### Required action
Report every line of the entries that contains the word "names".

### Data shown
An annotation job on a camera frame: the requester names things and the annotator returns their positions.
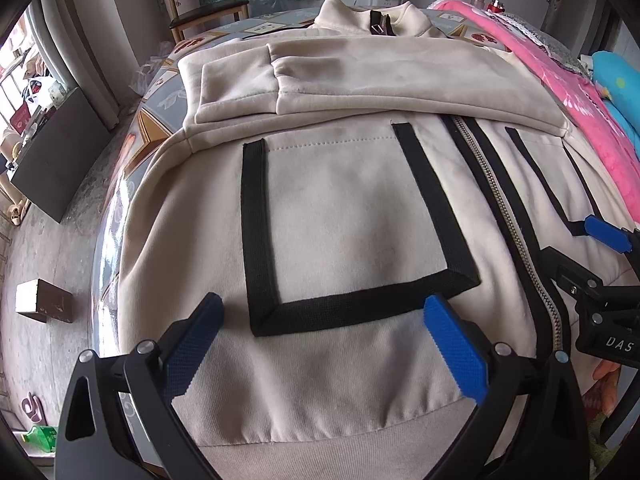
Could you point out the beige zip jacket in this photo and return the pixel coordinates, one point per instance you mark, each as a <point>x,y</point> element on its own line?
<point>350,220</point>

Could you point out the small brown box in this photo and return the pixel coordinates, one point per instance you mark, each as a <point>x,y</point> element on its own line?
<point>47,302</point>

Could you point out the white plastic bag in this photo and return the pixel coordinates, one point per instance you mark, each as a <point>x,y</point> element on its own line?
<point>36,91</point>

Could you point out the red gift box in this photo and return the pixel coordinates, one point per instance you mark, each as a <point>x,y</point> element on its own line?
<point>20,120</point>

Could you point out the blue pillow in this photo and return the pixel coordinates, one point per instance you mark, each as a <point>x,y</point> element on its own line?
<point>617,80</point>

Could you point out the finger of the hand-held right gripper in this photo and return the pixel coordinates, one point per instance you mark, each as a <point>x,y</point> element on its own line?
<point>607,234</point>
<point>565,267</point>

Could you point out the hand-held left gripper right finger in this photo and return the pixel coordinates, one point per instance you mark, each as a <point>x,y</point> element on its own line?
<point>457,347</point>

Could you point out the wooden chair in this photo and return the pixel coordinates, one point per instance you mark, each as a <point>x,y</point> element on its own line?
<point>210,12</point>

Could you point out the patterned plastic tablecloth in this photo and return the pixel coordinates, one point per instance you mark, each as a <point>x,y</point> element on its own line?
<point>150,125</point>

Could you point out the dark grey cabinet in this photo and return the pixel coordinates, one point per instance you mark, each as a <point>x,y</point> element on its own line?
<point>60,155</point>

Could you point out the pink slipper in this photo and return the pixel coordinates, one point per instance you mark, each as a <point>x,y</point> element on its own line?
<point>32,409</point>

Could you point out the pink floral blanket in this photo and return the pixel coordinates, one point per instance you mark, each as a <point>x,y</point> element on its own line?
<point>565,95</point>

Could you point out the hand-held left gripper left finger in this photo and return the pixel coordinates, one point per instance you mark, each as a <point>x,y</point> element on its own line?
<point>192,355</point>

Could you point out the white water dispenser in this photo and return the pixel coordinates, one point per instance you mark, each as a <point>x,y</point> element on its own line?
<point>379,0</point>

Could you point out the crumpled clear plastic bag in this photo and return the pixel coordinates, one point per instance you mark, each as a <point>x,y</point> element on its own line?
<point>150,70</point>

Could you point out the grey lace cloth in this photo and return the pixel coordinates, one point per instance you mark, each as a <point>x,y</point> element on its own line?
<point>550,40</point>

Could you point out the grey curtain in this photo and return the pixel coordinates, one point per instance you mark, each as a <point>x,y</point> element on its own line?
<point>90,50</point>

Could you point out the green plastic bottle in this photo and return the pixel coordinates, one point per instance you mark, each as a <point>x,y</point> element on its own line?
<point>42,440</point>

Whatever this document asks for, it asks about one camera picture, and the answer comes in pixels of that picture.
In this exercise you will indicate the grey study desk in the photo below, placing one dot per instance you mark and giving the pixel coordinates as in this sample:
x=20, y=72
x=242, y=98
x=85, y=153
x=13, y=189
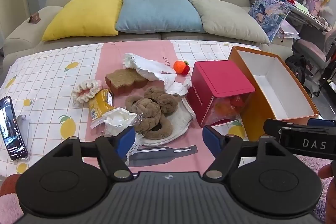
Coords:
x=307, y=17

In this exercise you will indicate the small brown stand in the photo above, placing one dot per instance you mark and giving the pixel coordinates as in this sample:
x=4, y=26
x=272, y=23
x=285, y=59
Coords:
x=35, y=17

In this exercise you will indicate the purple plastic folder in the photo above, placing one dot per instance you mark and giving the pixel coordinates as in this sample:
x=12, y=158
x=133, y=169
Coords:
x=288, y=30

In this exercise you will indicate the blue printed figure pillow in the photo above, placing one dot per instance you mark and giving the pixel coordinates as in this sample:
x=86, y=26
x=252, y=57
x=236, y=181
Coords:
x=270, y=13

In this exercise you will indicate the brown braided plush bread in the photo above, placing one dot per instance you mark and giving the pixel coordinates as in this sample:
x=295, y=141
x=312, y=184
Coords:
x=147, y=111
x=165, y=102

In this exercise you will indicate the yellow pillow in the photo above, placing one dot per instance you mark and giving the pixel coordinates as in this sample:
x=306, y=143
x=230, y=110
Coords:
x=84, y=17

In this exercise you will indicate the yellow snack packet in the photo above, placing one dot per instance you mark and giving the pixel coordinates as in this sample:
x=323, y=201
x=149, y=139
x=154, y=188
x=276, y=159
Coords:
x=101, y=103

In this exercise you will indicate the purple plush bag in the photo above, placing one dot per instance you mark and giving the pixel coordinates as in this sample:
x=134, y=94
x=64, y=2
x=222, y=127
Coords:
x=316, y=5

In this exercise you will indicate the beige pillow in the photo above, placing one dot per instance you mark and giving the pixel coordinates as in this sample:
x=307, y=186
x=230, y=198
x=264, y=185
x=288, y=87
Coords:
x=228, y=19

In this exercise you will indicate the pink grey desk chair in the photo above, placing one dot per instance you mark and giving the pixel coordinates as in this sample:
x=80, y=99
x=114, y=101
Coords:
x=311, y=51

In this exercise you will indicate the black backpack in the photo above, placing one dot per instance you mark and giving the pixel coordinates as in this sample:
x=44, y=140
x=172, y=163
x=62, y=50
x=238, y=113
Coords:
x=295, y=69

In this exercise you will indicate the lemon print checked tablecloth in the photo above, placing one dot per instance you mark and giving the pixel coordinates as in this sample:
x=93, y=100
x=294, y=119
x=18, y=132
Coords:
x=52, y=77

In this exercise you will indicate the pink white crocheted scrunchie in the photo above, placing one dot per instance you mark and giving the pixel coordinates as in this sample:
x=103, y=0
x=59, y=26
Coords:
x=84, y=87

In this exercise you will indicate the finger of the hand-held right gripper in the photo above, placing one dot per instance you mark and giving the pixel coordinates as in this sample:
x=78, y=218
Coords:
x=323, y=122
x=273, y=126

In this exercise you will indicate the black smartphone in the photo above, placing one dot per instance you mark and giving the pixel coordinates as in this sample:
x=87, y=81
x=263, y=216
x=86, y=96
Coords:
x=11, y=129

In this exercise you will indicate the white tissue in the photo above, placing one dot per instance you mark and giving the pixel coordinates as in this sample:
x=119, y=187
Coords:
x=178, y=87

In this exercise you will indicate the purple fluffy fabric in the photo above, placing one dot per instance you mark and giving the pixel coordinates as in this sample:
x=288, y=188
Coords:
x=9, y=208
x=315, y=187

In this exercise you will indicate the clear white plastic bag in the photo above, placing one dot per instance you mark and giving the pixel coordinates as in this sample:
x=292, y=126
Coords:
x=118, y=119

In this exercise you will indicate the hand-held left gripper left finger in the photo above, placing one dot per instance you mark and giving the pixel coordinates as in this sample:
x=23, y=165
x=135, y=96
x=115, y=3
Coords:
x=126, y=140

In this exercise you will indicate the orange cardboard box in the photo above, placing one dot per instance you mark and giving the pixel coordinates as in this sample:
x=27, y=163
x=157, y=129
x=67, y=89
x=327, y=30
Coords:
x=257, y=119

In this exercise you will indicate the orange and red crocheted toy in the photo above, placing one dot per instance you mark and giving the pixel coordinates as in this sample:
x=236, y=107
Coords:
x=179, y=66

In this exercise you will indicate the brown toast plush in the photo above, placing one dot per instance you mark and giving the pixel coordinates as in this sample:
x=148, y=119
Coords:
x=123, y=79

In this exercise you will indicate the red lidded clear box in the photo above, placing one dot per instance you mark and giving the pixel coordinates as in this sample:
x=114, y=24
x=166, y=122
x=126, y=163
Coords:
x=218, y=77

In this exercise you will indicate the person's right hand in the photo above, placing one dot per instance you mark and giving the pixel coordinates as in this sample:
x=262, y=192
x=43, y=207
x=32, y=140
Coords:
x=327, y=171

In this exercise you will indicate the white fluffy pompom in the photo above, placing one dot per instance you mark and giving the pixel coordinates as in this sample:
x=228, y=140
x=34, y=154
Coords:
x=326, y=13

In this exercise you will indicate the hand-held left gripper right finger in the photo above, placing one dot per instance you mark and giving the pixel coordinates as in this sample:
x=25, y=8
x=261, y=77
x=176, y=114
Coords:
x=212, y=140

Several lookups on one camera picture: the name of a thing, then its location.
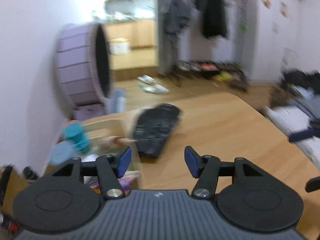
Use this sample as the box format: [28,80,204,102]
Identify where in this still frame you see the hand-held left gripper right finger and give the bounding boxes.
[184,145,269,200]

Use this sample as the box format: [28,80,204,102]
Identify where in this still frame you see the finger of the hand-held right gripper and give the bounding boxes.
[305,176,320,193]
[287,120,320,142]

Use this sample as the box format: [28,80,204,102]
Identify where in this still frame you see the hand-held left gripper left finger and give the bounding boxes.
[51,146,132,200]

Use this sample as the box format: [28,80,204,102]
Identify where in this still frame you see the purple snack packet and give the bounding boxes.
[89,171,139,195]

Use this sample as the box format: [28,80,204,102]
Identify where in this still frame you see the patterned paper cone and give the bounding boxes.
[100,135,138,147]

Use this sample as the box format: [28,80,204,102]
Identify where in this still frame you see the cream plastic container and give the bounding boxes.
[46,116,144,198]

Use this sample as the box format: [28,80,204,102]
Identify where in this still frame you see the black plastic bag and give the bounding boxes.
[132,103,181,158]

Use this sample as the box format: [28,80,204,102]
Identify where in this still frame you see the teal plastic bottle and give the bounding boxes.
[61,123,90,155]

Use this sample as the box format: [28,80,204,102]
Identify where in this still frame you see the white printed cloth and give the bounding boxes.
[265,106,320,165]

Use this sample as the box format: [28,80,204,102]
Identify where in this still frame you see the dark cloth pile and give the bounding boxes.
[282,69,320,98]

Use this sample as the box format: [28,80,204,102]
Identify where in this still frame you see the yellow duck toy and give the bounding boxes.
[214,70,232,82]

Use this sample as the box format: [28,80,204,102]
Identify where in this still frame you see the row of shoes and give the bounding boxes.
[176,60,244,80]

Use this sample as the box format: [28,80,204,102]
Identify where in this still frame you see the grey curtain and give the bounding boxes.
[157,0,180,77]

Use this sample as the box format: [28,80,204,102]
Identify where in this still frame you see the purple cat exercise wheel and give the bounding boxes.
[54,22,125,120]

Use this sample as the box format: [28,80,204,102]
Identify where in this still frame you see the metal clothes rack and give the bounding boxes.
[172,0,250,88]

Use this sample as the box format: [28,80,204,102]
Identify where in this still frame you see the cardboard box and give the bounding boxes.
[0,165,32,218]

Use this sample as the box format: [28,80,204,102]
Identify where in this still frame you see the white foam box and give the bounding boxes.
[109,38,130,55]

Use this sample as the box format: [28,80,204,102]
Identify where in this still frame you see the wooden kitchen base cabinets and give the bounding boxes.
[106,19,157,49]

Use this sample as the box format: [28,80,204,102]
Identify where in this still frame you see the grey hanging clothes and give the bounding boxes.
[163,0,193,40]

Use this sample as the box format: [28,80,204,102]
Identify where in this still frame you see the black hanging coat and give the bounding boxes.
[202,0,228,39]

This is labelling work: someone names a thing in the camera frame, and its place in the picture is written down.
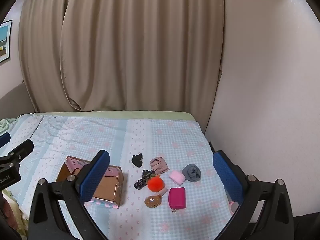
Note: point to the orange fluffy pom-pom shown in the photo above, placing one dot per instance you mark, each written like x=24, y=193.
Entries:
x=155, y=184

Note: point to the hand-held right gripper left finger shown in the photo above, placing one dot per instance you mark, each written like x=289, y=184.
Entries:
x=95, y=175

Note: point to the pale green crumpled cloth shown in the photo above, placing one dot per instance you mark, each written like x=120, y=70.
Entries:
x=7, y=123

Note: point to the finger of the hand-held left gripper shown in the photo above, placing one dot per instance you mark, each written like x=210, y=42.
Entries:
x=4, y=140
x=22, y=148

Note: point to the dusty pink folded cloth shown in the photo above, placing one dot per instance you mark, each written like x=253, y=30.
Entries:
x=159, y=166

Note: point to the beige headboard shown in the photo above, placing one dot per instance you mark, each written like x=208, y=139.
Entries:
x=15, y=100

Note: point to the dark cloth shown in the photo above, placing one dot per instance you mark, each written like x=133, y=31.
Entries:
x=306, y=227

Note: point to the beige curtain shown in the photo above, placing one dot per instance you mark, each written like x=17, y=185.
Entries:
x=125, y=42

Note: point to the light blue printed blanket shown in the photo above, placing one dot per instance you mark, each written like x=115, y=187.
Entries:
x=150, y=135

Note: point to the cardboard box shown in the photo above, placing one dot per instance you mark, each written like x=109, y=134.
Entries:
x=107, y=187

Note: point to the grey sock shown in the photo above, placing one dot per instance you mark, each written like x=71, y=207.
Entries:
x=192, y=173

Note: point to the magenta zip pouch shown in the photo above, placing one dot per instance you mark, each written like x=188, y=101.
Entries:
x=177, y=197

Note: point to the brown cookie plush charm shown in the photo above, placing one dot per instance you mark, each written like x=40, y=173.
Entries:
x=152, y=202

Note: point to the light pink soft pouch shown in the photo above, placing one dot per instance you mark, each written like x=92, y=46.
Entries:
x=177, y=177

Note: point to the person's left hand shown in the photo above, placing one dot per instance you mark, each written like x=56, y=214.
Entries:
x=10, y=213

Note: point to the framed wall picture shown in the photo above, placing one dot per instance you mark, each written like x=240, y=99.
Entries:
x=5, y=42

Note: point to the black small cloth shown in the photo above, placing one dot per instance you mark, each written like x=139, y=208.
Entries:
x=137, y=160

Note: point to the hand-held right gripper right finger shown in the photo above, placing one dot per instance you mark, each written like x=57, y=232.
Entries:
x=226, y=177

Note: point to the dark patterned scrunchie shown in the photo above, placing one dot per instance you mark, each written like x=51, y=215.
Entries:
x=140, y=183

### Answer to this task
An annotation job on a camera frame: the requester names things and the annotator returns their positions.
This is labelling work: someone names a thing in the camera frame, and its place in the picture is written down.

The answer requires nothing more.